Air, Water and Other Things

Everything in this world takes up space and has weight – even air.

The three states of matter are solid, liquid, and gas. This refers to how a thing feels, how hard it is, or how it moves or looks, even if it’s invisible, like air. A table is a solid object, water is a liquid, and air is a gas. These three things are made up of small parts called molecules and even smaller parts called atoms. These small parts are that chemists study and rearrange to create new products that make our lives much better.

Atomie Brew: The Molecule and I
A molecule is the smallest part of anything. You cannot see molecules, but everything in the world is made up of them. The best way to understand this is to imagine yourself shrinking way, way down until you become a molecule. If you were a wood molecule on a tabletop, a salt crystal (one grain of salt) on the table would look like a mountain to you. If you were a molecule of water, you would be the littlest part of a drop. The last part of that water drop to evaporate would be you. But, while molecules are small, the parts that make them up are even smaller. These very small parts that form molecules are called atoms.

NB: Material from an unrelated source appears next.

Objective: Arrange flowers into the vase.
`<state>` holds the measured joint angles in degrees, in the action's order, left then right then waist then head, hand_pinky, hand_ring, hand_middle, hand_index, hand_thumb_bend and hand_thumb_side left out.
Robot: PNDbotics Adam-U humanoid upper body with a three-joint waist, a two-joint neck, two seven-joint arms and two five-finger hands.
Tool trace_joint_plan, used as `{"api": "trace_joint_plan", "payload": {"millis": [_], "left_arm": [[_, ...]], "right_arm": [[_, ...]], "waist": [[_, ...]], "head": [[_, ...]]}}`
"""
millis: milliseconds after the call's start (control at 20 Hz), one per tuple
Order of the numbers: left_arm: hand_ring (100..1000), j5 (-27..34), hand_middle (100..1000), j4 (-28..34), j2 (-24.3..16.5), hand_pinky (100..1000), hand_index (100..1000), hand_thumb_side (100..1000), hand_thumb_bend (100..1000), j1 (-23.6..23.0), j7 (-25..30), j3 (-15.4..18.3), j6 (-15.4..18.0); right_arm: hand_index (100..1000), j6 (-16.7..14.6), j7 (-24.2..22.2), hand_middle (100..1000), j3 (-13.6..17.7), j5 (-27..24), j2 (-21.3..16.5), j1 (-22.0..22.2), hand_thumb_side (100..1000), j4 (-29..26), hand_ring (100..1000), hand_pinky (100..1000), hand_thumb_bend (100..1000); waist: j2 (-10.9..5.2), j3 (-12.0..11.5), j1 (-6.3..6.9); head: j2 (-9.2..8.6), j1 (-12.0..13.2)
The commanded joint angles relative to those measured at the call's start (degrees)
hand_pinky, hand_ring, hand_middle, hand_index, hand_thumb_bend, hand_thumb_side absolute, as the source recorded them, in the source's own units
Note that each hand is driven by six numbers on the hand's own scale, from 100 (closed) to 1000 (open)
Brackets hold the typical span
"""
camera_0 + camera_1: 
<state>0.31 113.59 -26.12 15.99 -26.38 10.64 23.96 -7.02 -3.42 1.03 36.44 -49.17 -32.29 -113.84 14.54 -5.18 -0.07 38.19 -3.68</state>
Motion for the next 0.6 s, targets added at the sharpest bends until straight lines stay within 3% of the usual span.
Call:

If you were a molecule of oxygen, you would be made up of two atoms. You would need two atoms of oxygen, because one atom of oxygen does not behave like oxygen.

A substance with only one kind of atom is called an element. Oxygen, hydrogen, nitrogen, and carbon are all elements. If you were an element of nitrogen, you would be made up of only nitrogen atoms. If you were an element of carbon, you would be made up of only carbon atoms. You could not be anything else.

Atoms of different elements come together to make different molecules. A molecule of water is made up of three atoms. If you were one atom of oxygen, you would have to be joined by two friends representing hydrogen atoms to make a molecule of water, because water has two atoms of hydrogen and one atom of oxygen. You would now be a substance, made up of two (or more) different elements, called a compound. Water, carbon dioxide, and sugar are all examples of compounds. As a molecule you could exit in three possible forms. Chemists would identify you as one of the three states of matter: solid, liquid, or gas.

If necessary, a scientist, or chemist, could again split you apart, using electricity, back into your original parts. Now you would no longer be water but three separate atoms – two hydrogen atoms and one oxygen atom. The very smallest part of you that could ever exist as water would have to be a molecule.